As eleições no Brasil são mais um caso de vitória das redes sociais, com o candidato a conduzir a campanha a partir de casa e quase apenas por via digital. Claro que os seus tentáculos se estenderam através das poderosas igrejas evangélicas, contribuindo para a ideia de eleito providencial que Bolsonaro confirmou em primeiras declarações - "não sou o mais capacitado, mas Deus capacita os escolhidos" -, o que servirá para justificar as opções políticas. A mais recente é a escolha do juiz Sérgio Moro, responsável pela condenação de Lula da Silva, que será ministro da Justiça e da Segurança Pública, incluindo a tutela das polícias, o que só por si representa grave e perigoso atropelo à separação de poderes.
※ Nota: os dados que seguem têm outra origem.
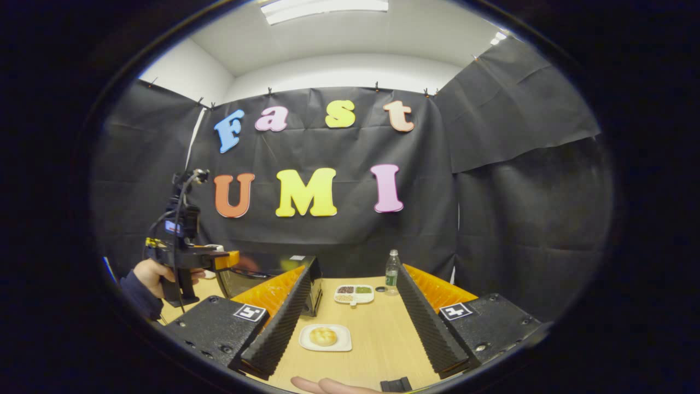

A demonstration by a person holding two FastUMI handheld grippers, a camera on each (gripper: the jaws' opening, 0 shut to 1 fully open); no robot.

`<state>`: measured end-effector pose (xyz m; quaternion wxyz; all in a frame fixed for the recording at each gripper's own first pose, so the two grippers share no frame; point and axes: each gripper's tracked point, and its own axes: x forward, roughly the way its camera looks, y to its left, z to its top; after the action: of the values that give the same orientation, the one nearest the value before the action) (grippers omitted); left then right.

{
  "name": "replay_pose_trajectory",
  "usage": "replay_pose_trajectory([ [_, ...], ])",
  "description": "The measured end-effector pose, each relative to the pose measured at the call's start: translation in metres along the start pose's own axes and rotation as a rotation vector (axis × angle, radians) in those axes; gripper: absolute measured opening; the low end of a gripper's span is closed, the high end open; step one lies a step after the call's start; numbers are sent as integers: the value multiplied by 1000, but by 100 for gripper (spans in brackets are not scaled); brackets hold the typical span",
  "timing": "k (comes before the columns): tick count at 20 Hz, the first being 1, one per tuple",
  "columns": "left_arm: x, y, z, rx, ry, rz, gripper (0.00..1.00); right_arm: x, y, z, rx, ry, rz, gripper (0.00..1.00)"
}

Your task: Open the electric oven with the left hand, put the food in, and close the electric oven.

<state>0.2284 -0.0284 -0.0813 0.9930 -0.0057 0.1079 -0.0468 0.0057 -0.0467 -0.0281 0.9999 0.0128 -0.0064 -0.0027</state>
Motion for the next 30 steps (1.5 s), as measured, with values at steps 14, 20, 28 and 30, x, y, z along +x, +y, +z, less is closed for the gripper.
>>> replay_pose_trajectory([
  [14, 78, 7, -60, -15, 164, 16, 99, -3, -26, -13, -6, -5, -37, 96],
  [20, 75, 0, -62, 4, 189, 15, 97, -6, -27, -14, -10, -4, -52, 97],
  [28, 62, -2, -67, -4, 236, 11, 97, -8, -27, -23, 7, 24, -35, 97],
  [30, 58, -3, -69, -7, 245, 9, 97, -9, -28, -21, 7, 17, -39, 97],
])
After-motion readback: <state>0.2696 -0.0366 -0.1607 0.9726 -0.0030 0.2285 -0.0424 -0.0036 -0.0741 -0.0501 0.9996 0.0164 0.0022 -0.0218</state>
Moro fez tudo para impedir a candidatura do antigo presidente, o que agora parece objetivo menos do lado da justiça e mais determinado por escolhas políticas.
Nestes tempos de realidade virtual e de informação manipulada, continuaremos analfabetos se não desenvolvermos a capacidade de interpretar e interagir com o Mundo. Sem darmos conta, as redes sociais em que nos movimentamos e a informação que escolhemos são uma espécie de bolha partilhada pelos que pensam como nós. Só rompendo essas bolhas seremos capazes de pensar criticamente e aprenderemos a ler entre linhas para continuarmos livres.